_Problem details_. Copy every line of the material precisely.

Segment Open

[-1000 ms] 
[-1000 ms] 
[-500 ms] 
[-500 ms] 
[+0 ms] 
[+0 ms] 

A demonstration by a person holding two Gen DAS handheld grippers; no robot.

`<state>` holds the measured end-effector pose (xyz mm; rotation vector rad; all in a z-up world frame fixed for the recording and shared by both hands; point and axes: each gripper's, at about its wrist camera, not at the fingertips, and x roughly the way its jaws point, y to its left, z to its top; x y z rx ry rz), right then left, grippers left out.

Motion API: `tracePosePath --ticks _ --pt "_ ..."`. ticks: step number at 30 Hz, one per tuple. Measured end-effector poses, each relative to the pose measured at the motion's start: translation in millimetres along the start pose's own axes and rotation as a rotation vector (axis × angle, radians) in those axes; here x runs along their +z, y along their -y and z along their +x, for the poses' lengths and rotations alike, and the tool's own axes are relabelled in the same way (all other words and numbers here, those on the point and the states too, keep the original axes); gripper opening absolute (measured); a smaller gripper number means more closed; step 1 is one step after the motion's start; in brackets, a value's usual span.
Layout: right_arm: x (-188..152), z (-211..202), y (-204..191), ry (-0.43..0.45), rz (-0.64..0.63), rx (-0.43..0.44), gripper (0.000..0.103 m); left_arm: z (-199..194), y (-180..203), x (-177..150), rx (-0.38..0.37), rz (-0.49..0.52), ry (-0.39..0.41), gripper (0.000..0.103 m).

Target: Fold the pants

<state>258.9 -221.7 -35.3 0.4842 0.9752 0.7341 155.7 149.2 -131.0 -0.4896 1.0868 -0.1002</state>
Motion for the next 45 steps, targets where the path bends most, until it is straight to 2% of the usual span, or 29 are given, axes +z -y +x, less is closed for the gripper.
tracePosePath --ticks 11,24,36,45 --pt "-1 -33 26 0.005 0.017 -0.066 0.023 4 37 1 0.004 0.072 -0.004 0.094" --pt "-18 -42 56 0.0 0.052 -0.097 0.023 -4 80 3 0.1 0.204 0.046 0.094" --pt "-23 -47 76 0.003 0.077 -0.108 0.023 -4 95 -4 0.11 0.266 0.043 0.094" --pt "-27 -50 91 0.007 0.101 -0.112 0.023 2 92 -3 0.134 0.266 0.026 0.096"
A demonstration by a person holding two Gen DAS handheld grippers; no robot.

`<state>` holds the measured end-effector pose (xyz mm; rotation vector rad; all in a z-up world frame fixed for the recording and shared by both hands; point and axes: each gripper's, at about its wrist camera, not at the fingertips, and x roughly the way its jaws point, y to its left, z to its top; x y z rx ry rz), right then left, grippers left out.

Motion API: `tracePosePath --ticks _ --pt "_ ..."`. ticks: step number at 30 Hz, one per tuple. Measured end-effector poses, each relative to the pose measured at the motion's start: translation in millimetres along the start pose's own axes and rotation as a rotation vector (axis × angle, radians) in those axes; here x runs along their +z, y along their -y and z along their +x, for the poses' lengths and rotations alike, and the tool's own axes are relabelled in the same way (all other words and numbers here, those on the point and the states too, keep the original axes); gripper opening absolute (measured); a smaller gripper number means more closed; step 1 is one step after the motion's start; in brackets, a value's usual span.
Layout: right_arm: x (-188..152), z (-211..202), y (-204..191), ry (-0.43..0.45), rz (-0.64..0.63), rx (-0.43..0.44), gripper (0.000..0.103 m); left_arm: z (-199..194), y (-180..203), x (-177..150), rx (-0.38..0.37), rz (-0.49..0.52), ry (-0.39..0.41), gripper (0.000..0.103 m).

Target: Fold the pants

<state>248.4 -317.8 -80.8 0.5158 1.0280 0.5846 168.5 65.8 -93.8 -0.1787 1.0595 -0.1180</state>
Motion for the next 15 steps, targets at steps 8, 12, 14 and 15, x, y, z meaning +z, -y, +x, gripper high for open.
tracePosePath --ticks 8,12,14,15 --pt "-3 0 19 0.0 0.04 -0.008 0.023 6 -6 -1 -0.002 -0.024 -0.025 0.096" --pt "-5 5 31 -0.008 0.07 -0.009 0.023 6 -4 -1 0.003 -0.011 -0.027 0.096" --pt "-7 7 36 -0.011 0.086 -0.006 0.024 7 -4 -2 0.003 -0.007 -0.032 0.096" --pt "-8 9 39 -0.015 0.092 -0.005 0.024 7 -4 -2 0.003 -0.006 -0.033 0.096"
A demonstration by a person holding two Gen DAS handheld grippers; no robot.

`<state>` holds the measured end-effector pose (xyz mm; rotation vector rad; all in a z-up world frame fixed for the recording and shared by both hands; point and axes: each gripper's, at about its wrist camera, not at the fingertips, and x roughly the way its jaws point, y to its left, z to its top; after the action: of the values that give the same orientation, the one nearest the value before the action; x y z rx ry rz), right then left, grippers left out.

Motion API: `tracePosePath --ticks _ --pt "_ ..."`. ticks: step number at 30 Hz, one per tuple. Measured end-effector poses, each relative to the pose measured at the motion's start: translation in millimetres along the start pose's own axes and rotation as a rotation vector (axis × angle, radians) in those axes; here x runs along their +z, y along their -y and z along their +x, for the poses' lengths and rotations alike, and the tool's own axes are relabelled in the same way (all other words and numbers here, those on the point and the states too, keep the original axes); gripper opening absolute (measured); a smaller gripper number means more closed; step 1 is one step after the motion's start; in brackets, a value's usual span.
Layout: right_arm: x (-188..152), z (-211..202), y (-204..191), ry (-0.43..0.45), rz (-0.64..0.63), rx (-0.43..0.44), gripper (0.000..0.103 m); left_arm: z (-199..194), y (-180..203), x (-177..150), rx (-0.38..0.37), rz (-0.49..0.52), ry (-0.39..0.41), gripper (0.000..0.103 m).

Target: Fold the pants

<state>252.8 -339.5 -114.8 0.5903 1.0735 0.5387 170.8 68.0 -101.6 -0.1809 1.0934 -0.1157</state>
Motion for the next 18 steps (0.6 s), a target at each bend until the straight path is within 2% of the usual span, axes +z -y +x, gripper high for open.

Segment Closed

_Written answer_.
[-1000 ms] 
[-1000 ms] 
[-500 ms] 
[-500 ms] 
[+0 ms] 
[+0 ms] 

A demonstration by a person holding two Gen DAS handheld grippers; no robot.

`<state>` holds the measured end-effector pose (xyz mm; rotation vector rad; all in a z-up world frame fixed for the recording and shared by both hands; point and axes: each gripper's, at about its wrist camera, not at the fingertips, and x roughly the way its jaws point, y to its left, z to its top; x y z rx ry rz), right then left, grippers left out.

Motion API: `tracePosePath --ticks _ --pt "_ ..."`. ticks: step number at 30 Hz, one per tuple. Measured end-effector poses, each relative to the pose measured at the motion's start: translation in millimetres along the start pose's own axes and rotation as a rotation vector (axis × angle, radians) in those axes; here x runs along their +z, y along their -y and z along their +x, for the poses' lengths and rotations alike, and the tool's own axes are relabelled in the same way (all other words and numbers here, those on the point and the states too, keep the original axes); gripper opening absolute (measured); a smaller gripper number means more closed; step 1 is one step after the motion's start; in brackets, a value's usual span.
Layout: right_arm: x (-188..152), z (-211..202), y (-204..191), ry (-0.43..0.45), rz (-0.64..0.63), rx (-0.43..0.44), gripper (0.000..0.103 m); left_arm: z (-199..194), y (-180..203), x (-177..150), rx (-0.38..0.37), rz (-0.49..0.52), ry (-0.39..0.41), gripper (0.000..0.103 m).

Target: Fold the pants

<state>258.9 -221.7 -35.3 0.4842 0.9752 0.7341 155.7 149.2 -131.0 -0.4896 1.0868 -0.1002</state>
Motion for the next 45 steps, targets where the path bends most, until it is straight to 2% of the usual span, or 29 are given, axes +z -y +x, less is closed for the gripper.
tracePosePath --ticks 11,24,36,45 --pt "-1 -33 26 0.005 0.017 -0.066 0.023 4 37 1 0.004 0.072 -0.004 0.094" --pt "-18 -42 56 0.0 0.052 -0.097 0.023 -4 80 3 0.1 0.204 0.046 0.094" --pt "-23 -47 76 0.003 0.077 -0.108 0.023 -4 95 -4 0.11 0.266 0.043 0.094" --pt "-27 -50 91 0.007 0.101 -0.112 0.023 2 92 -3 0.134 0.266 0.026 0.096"
A demonstration by a person holding two Gen DAS handheld grippers; no robot.

`<state>` holds the measured end-effector pose (xyz mm; rotation vector rad; all in a z-up world frame fixed for the recording and shared by both hands; point and axes: each gripper's, at about its wrist camera, not at the fingertips, and x roughly the way its jaws point, y to its left, z to its top; x y z rx ry rz), right then left, grippers left out.

Motion API: `tracePosePath --ticks _ --pt "_ ..."`. ticks: step number at 30 Hz, one per tuple. Measured end-effector poses, each relative to the pose measured at the motion's start: translation in millimetres along the start pose's own axes and rotation as a rotation vector (axis × angle, radians) in those axes; here x runs along their +z, y along their -y and z along their +x, for the poses' lengths and rotations alike, and the tool's own axes are relabelled in the same way (all other words and numbers here, those on the point and the states too, keep the original axes); gripper opening absolute (measured); a smaller gripper number means more closed; step 1 is one step after the motion's start; in brackets, a value's usual span.
Layout: right_arm: x (-188..152), z (-211..202), y (-204..191), ry (-0.43..0.45), rz (-0.64..0.63), rx (-0.43..0.44), gripper (0.000..0.103 m); left_arm: z (-199..194), y (-180..203), x (-177..150), rx (-0.38..0.37), rz (-0.49..0.52), ry (-0.39..0.41), gripper (0.000..0.103 m).

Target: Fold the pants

<state>248.4 -317.8 -80.8 0.5158 1.0280 0.5846 168.5 65.8 -93.8 -0.1787 1.0595 -0.1180</state>
Motion for the next 15 steps, targets at steps 8, 12, 14 and 15, x, y, z meaning +z, -y, +x, gripper high for open.
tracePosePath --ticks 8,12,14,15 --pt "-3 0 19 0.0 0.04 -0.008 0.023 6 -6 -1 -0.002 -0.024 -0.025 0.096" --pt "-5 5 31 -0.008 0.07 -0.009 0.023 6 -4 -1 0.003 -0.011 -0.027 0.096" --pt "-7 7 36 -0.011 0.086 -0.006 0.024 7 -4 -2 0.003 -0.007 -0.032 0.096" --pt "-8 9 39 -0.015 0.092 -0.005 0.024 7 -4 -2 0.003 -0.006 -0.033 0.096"
A demonstration by a person holding two Gen DAS handheld grippers; no robot.

`<state>` holds the measured end-effector pose (xyz mm; rotation vector rad; all in a z-up world frame fixed for the recording and shared by both hands; point and axes: each gripper's, at about its wrist camera, not at the fingertips, and x roughly the way its jaws point, y to its left, z to its top; after the action: of the values that give the same orientation, the one nearest the value before the action; x y z rx ry rz), right then left, grippers left out.

Motion API: `tracePosePath --ticks _ --pt "_ ..."`. ticks: step number at 30 Hz, one per tuple. Measured end-effector poses, each relative to the pose measured at the motion's start: translation in millimetres along the start pose's own axes and rotation as a rotation vector (axis × angle, radians) in those axes; here x runs along their +z, y along their -y and z along their +x, for the poses' lengths and rotations alike, and the tool's own axes are relabelled in the same way (all other words and numbers here, those on the point and the states too, keep the original axes); gripper opening absolute (measured); a smaller gripper number means more closed; step 1 is one step after the motion's start; in brackets, a value's usual span.
Layout: right_arm: x (-188..152), z (-211..202), y (-204..191), ry (-0.43..0.45), rz (-0.64..0.63), rx (-0.43..0.44), gripper (0.000..0.103 m); left_arm: z (-199..194), y (-180..203), x (-177..150), rx (-0.38..0.37), rz (-0.49..0.52), ry (-0.39..0.41), gripper (0.000..0.103 m).

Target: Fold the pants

<state>252.8 -339.5 -114.8 0.5903 1.0735 0.5387 170.8 68.0 -101.6 -0.1809 1.0934 -0.1157</state>
Motion for the next 18 steps (0.6 s), a target at each bend until the straight path is within 2% of the usual span, axes +z -y +x, gripper high for open.

That concludes the answer to this exercise.